Distribution of Delay Reasons in 2019-2020
reason	frequency
Accident	144
Delayed by School	28
Flat Tire	208
Heavy Traffic	14859
Late return from Field Trip	40
Mechanical Problem	932
Other	699
Problem Run	217
Weather Conditions	71
Won`t Start	179

We can see from the chi-square test result we should reject the null hypothesis, the frequency of delay reasons is not equally distributed in the 2019-2020 school year.

Hypothesis test on monthly delay counts

We can see from the above analysis that the delays of each year is different. Since this year is not over and the data is not complete, we will consider last year’s situation. In the past two years, the number has decreased compared with the previous years. This may be due to the Covid-19, or the New York City government has taken certain measures. So data in 2019- 2020 is of a great reference value.

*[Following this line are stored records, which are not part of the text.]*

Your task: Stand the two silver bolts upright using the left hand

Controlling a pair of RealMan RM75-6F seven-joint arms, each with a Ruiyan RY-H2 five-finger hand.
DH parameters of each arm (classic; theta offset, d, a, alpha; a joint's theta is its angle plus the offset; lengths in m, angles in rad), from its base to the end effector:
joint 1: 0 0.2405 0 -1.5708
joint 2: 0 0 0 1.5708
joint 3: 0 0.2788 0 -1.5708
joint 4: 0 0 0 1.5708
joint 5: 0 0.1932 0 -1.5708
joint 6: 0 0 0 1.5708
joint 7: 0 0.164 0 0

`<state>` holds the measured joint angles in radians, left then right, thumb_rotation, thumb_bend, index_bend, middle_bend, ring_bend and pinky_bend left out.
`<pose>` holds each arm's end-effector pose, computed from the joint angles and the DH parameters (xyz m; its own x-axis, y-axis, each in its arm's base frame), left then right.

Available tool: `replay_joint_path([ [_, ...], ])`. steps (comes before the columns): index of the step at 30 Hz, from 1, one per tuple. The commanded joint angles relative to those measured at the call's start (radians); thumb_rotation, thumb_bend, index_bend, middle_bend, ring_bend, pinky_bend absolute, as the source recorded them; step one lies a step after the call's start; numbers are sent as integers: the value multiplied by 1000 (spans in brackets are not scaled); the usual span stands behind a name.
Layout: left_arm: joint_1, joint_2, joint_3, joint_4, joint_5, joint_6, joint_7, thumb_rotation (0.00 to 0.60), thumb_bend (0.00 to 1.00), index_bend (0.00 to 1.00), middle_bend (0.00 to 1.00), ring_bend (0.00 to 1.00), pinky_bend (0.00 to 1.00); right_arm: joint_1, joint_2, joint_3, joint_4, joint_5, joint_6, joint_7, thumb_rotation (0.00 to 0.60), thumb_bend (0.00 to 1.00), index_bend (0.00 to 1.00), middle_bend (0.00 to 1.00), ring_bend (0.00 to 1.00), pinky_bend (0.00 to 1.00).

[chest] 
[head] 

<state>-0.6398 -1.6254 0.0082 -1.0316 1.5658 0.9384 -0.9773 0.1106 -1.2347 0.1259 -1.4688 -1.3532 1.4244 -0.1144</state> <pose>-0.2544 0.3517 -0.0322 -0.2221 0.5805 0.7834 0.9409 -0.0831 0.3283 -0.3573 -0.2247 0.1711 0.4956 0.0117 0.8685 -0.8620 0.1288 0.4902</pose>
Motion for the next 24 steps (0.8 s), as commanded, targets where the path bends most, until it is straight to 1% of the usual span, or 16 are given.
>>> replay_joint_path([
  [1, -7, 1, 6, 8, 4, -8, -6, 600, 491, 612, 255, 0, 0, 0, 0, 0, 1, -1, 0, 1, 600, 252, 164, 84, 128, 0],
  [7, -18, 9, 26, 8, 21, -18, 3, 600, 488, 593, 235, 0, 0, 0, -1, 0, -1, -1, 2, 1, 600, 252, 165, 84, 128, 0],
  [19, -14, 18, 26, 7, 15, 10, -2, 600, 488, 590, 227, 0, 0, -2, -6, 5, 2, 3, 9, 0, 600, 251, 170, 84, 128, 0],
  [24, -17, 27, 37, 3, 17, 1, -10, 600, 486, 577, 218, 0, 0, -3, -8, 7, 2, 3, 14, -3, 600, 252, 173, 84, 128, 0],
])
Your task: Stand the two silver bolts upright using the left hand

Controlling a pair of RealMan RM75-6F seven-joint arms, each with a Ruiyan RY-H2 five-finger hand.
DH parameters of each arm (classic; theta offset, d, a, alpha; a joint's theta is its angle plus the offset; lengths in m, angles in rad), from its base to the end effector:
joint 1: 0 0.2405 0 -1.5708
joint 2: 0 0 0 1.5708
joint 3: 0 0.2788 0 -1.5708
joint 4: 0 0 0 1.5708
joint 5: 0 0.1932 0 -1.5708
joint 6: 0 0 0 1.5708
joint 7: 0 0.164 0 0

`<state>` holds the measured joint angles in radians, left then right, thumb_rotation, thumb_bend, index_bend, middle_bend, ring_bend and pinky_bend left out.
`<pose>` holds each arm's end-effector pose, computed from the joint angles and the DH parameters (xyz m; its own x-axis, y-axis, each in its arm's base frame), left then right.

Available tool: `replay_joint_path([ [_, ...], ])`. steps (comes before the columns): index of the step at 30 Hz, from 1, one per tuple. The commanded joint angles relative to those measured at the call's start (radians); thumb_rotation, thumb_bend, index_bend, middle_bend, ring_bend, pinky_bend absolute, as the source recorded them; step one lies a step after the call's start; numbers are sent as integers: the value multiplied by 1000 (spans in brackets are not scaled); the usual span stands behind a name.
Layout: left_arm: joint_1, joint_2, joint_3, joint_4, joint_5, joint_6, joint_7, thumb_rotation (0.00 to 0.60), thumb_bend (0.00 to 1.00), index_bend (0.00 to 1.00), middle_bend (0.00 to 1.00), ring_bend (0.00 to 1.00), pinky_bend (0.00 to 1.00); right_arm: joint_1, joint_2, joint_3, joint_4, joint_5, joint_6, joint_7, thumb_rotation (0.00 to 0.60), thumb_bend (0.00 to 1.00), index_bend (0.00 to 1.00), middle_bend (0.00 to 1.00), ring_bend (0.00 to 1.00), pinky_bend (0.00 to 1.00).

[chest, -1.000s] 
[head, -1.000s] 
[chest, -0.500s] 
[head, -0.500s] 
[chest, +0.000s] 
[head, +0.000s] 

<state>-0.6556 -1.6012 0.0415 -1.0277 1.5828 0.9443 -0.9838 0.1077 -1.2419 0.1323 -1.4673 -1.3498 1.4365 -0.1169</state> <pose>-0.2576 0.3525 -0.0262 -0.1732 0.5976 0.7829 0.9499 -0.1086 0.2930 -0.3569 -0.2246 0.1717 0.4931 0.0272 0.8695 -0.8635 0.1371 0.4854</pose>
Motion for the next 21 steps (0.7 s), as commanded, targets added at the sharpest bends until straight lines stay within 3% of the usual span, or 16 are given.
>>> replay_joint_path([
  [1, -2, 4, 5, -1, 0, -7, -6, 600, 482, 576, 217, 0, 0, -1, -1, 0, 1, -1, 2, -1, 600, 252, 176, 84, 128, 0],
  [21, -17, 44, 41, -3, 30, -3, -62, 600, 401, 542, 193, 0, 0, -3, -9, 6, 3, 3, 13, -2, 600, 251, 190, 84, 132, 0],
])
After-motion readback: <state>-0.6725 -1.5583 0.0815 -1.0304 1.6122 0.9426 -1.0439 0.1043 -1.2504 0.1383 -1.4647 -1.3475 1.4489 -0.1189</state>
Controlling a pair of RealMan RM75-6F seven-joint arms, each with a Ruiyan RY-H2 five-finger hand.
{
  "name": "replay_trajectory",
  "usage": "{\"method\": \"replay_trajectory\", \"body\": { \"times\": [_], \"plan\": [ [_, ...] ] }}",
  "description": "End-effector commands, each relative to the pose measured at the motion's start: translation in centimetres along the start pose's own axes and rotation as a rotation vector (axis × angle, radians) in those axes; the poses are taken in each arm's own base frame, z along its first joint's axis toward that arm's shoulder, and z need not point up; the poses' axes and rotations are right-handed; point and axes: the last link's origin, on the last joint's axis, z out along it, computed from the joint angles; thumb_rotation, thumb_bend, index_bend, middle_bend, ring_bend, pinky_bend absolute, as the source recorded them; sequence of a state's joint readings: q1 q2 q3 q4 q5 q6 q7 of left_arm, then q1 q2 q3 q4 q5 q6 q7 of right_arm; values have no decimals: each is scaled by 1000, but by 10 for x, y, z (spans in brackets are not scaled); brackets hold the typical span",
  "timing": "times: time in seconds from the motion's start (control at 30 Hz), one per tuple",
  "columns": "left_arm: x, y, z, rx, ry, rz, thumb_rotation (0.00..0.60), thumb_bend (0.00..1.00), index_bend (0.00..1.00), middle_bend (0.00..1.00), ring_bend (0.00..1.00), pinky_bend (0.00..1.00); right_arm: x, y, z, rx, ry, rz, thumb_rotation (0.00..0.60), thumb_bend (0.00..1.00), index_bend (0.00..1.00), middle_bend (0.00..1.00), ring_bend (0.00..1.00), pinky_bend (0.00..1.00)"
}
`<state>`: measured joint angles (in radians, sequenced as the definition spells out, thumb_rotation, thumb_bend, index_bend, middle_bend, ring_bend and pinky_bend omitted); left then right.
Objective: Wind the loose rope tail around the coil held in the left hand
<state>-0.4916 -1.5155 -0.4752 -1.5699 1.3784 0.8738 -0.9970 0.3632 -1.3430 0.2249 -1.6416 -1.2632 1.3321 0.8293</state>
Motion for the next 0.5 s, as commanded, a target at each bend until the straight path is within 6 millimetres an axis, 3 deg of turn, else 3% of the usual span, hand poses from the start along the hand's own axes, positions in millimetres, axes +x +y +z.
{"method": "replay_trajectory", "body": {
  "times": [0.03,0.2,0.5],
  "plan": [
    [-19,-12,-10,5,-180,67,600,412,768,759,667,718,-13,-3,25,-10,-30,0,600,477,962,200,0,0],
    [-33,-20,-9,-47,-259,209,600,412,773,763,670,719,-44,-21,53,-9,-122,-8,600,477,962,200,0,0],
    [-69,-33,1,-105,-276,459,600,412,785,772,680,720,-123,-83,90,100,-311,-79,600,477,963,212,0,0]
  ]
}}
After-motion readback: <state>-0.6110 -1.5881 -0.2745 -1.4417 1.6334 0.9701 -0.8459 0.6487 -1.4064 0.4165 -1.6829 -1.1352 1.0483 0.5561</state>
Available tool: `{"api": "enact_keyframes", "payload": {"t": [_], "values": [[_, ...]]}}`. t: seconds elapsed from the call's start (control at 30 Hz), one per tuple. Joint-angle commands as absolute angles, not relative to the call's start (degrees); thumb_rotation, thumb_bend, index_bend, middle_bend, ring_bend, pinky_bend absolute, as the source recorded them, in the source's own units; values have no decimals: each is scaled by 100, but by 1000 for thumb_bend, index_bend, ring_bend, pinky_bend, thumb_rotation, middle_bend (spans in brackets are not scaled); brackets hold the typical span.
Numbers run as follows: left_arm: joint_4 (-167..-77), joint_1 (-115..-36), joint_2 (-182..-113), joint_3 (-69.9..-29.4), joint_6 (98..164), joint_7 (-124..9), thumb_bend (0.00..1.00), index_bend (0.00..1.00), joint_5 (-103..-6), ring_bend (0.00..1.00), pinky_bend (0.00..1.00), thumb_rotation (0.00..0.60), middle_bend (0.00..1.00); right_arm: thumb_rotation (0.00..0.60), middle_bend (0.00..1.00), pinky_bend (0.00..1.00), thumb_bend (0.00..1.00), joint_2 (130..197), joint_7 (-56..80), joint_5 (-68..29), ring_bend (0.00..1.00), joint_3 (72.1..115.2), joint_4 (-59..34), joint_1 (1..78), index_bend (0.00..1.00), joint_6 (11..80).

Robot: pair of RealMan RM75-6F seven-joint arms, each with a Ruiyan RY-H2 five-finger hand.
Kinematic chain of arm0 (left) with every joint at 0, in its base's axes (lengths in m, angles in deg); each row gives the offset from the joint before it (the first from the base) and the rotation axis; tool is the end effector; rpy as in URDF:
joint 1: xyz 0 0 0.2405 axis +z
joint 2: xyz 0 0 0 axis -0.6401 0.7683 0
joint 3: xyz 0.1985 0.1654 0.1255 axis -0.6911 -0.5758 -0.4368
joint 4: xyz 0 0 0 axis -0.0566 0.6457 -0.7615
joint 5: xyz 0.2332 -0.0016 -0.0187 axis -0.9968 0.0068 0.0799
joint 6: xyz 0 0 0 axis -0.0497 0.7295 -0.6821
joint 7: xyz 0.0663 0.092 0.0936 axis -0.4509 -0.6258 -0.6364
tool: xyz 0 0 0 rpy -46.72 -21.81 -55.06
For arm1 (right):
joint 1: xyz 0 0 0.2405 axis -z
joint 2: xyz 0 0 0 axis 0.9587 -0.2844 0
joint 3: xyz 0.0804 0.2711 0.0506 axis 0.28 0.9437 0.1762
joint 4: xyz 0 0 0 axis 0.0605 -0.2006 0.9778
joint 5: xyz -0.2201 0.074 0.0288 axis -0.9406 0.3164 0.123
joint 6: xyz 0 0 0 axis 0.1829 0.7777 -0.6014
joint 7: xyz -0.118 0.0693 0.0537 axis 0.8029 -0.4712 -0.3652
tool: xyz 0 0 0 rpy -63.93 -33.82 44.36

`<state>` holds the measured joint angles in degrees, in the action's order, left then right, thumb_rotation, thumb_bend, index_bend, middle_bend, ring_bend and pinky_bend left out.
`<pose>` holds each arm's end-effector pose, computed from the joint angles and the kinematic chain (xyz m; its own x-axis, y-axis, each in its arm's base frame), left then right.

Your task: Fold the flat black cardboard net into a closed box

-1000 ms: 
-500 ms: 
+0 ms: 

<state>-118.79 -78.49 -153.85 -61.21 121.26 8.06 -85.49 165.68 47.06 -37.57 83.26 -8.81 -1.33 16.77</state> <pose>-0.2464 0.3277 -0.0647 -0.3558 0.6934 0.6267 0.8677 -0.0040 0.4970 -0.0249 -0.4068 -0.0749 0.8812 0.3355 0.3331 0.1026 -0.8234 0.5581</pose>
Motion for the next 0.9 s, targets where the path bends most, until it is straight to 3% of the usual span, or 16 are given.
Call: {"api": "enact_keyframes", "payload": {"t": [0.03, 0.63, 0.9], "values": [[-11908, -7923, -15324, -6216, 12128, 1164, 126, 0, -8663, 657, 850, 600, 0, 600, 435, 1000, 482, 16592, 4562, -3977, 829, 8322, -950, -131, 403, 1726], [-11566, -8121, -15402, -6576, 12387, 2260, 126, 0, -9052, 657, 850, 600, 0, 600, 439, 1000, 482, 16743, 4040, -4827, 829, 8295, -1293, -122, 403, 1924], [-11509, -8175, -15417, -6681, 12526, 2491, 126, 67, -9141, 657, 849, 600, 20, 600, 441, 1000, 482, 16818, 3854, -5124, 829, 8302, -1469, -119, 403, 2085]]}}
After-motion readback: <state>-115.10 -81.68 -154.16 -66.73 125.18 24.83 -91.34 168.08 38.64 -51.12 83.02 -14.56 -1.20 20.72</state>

Chi-squared test between monthly delay counts and different months

From data exploration, we have noticed that the delay counts vary among months. We see from the table that the number of delays in October is different from that in March by almost 3000, and thus, we propose the hypothesis that there is no homogeneity in delay counts in each month. Because of Covid-19, schools were closed from April to June so there were no school bus services. We do not take these three months into consideration.

Delay counts in months
month	frequency
January	2615
February	1788
March	916
September	2685
October	3836
November	3031
December	2506

We use Chi-squared test for homogeneity of months.

\(H_0\) : there’s no difference of delay counts between months.

\(H_1\) : at least two delays counts of months are not equal.

month_df =
  month_df %>% 
  data.matrix()

chisq.test(month_df)

## 
##  Pearson's Chi-squared test
## 
## data:  month_df
## X-squared = 10, df = 6, p-value = 0.1

According to above chi-square test result and the x critical value ( = 12.592), We fail to reject the null hypothesis and conclude that there’s no difference in delay counts between months. at 0.05 significant level. The counter-intuitive result may be caused by the lockdown from April to May of 2020.We don’t have any information on these 2 months. Therefore we are only testing the “winter month”.

Hypothesis test on daily delay counts

Chi-squared test between daily delay counts and different weekdays

We know there’s no difference in delay counts between months. But what about different weekdays? I remembered that I was always late for school on Monday. Is it my personal problem? Maybe because of more school bus delays on Monday? To find out the real reason, we use Chi-squared test to see whether there is homogeneity in delay counts for each weekday.

Daily delay counts
day	frequency
Monday	13126
Tuesday	13406
Wednesday	13970
Thursday	13829
Friday	13444

We use Chi-squared test for homogeneity of weekdays.

\(H_0\) : there’s no difference of delay counts for each weekdays.

\(H_1\) : at least two delays counts of weekdays are not equal.

weekday_df =
  weekday_df %>% 
  data.matrix()

chisq.test(weekday_df)

## 
##  Pearson's Chi-squared test
## 
## data:  weekday_df
## X-squared = 3, df = 4, p-value = 0.5

According to above chi-square test result and the x critical value ( = 9.488). We fail to reject the null hypothesis and conclude that there’s no statistical difference among weekdays at 0.05 significant level. Unfortunately, there is homogeneity in the delay counts for each weekday. It seems that the reason that I was always late on Monday was I still missed my weekend.